Reactive Oxygen Species-Mediated Photooxidation in a Full-Space Electric Field Catalyst: Selectivity and Activity Control of Intramolecular Alcohol Hydroxyl and Aldehyde Groups

The rational design of nanocatalysts with high activity and selectivity is crucial for photocatalytic selective oxidation, where reactive oxygen species (ROS) serve as the key oxidants for inducing molecular catalytic behavior. We developed a defective ZnIn2S4/Ti3C2 Schottky junction featuring a full-space electric field by chemically anchoring Ti3C2 nanoparticles onto the defects of a ZnIn2S4 nanosheet via the defect-mediated heterocomponent anchorage approach, as a photocatalyst platform for manipulating the efficient and alternative ROS generation (•OH or •O2–) to controllably oxidate the intramolecular alcohol hydroxyl or aldehyde group toward tunable oxygenates.
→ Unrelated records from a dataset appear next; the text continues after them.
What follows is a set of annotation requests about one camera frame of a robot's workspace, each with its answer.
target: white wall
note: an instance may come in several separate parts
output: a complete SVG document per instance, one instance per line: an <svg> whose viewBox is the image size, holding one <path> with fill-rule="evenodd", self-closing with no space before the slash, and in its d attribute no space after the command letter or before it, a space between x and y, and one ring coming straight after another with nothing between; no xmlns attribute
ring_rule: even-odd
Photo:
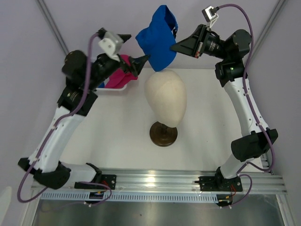
<svg viewBox="0 0 301 226"><path fill-rule="evenodd" d="M256 103L279 138L274 172L283 175L301 224L301 1L289 0L249 70Z"/></svg>
<svg viewBox="0 0 301 226"><path fill-rule="evenodd" d="M0 2L0 193L13 188L4 226L26 207L16 199L24 174L17 163L36 148L64 87L63 53L33 0ZM24 197L29 192L27 184Z"/></svg>
<svg viewBox="0 0 301 226"><path fill-rule="evenodd" d="M199 24L206 24L202 9L209 5L220 6L236 3L243 7L253 25L255 41L264 28L278 0L45 0L62 33L69 50L86 51L88 38L104 27L116 33L129 33L132 38L122 47L121 53L140 57L135 36L149 26L156 9L166 4L175 15L179 25L177 41L189 37ZM237 29L248 29L243 14L235 8L219 11L220 19L214 25L222 39L228 38ZM100 48L94 45L93 56ZM214 68L220 60L212 56L195 59L177 54L170 68Z"/></svg>

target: small camera
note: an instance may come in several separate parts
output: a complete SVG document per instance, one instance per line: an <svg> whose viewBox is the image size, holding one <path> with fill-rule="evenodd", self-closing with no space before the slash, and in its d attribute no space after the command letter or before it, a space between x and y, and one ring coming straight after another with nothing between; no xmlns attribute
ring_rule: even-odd
<svg viewBox="0 0 301 226"><path fill-rule="evenodd" d="M208 6L207 8L202 10L205 20L208 23L218 18L216 11L217 10L213 6Z"/></svg>

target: pink towel
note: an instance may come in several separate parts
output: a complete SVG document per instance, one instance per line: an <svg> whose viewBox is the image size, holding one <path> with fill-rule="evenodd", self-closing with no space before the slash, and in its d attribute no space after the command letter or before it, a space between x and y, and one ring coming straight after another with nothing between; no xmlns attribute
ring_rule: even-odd
<svg viewBox="0 0 301 226"><path fill-rule="evenodd" d="M128 60L128 55L120 55L124 61L130 65ZM138 77L133 76L132 73L124 73L123 70L118 69L110 77L108 83L105 85L105 88L109 89L120 89L124 87L129 81L137 80Z"/></svg>

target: gray floor
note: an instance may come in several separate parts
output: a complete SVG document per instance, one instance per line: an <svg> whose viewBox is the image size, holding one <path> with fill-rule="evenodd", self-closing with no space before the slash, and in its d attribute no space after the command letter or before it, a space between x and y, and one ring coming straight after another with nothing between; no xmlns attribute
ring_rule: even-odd
<svg viewBox="0 0 301 226"><path fill-rule="evenodd" d="M42 201L39 209L66 203ZM284 226L273 195L250 195L231 210L216 207L158 202L106 202L92 208L77 204L48 213L38 211L33 226Z"/></svg>

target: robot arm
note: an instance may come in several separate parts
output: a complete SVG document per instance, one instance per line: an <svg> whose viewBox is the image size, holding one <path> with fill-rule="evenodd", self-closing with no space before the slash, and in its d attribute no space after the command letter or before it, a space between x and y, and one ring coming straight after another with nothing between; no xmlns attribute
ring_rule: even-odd
<svg viewBox="0 0 301 226"><path fill-rule="evenodd" d="M268 124L262 118L250 90L249 80L243 78L245 67L243 57L250 51L251 35L245 30L237 30L226 40L211 30L212 25L218 19L218 8L207 7L202 12L207 25L200 24L195 32L188 38L171 46L171 50L190 57L199 58L207 54L222 59L215 65L216 78L228 93L238 115L242 137L231 143L232 155L218 168L216 180L229 183L230 179L237 178L237 173L246 162L260 157L269 150L269 144L260 126L268 134L272 144L278 137L276 129L269 129ZM256 123L250 107L247 95L253 103L253 109L260 120Z"/></svg>
<svg viewBox="0 0 301 226"><path fill-rule="evenodd" d="M101 39L99 46L105 53L98 55L97 60L91 64L88 93L82 107L71 115L84 96L83 90L87 82L85 72L87 60L90 59L83 52L75 50L66 56L65 64L62 67L62 71L66 75L66 87L57 102L58 107L51 125L32 155L29 158L21 158L18 163L25 171L30 170L33 178L40 184L52 189L58 189L67 182L100 183L102 172L96 166L91 163L86 165L66 164L59 161L60 156L75 129L87 116L97 99L97 95L94 93L95 89L119 68L138 76L148 60L148 56L136 59L129 57L130 65L128 65L120 57L118 52L131 35L114 34L102 28L98 31L97 36Z"/></svg>

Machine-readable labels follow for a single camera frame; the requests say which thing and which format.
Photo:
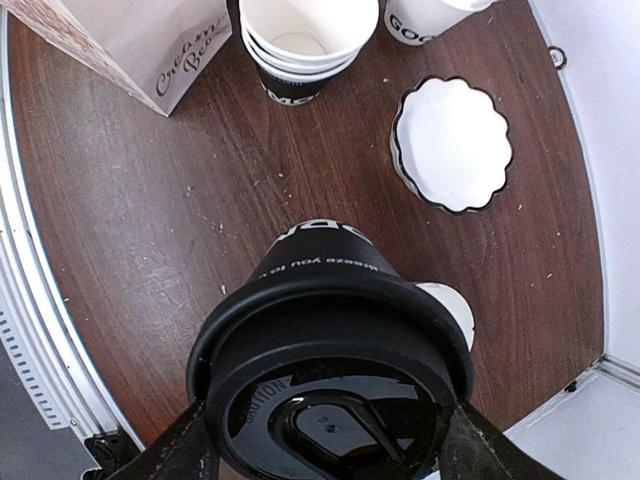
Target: white panel
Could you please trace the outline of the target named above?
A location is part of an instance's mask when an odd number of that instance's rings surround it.
[[[640,478],[640,394],[595,372],[507,432],[567,480]]]
[[[640,366],[640,1],[531,0],[561,72],[597,197],[607,353]]]

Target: white paper bag
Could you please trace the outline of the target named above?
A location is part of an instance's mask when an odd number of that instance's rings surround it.
[[[226,0],[0,0],[49,43],[169,115],[231,36]]]

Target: metal frame
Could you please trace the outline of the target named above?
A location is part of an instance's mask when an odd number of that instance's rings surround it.
[[[2,9],[0,339],[50,428],[71,426],[80,440],[121,428],[144,448],[93,365],[47,260],[13,124],[8,43],[8,13]]]

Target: white scalloped dish
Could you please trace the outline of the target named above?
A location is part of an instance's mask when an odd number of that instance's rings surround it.
[[[460,78],[429,78],[400,102],[391,133],[398,175],[429,203],[486,207],[507,181],[513,150],[491,97]]]

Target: gray floor
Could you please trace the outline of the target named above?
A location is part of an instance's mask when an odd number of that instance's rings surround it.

The full-space directionally aligned electric field creates asymmetrical charge distributions, facilitating charge carrier localization and delocalized electron transportation, ultimately leading to an order of magnitude increase in ROS concentration for superhigh activity. Meanwhile, due to their thermodynamic and kinetic advantages under different atmospheres, hydroxyl radicals preferentially activate alcohols and induce two consecutive dehydrogenation reactions, whereas superoxide radicals preferentially activate aldehydes and induce oxygen insertion processes, thereby achieving selectivity control of the products. Encouragingly, several compounds with alcohol hydroxyl and aldehyde groups are compatible using the current protocol. This work provides a paradigm for programmable construction of composite photocatalysts in selective oxidation, elucidating the substantial impact of ROS generation (concentrations and types) on the efficient oxidation of specific functional groups.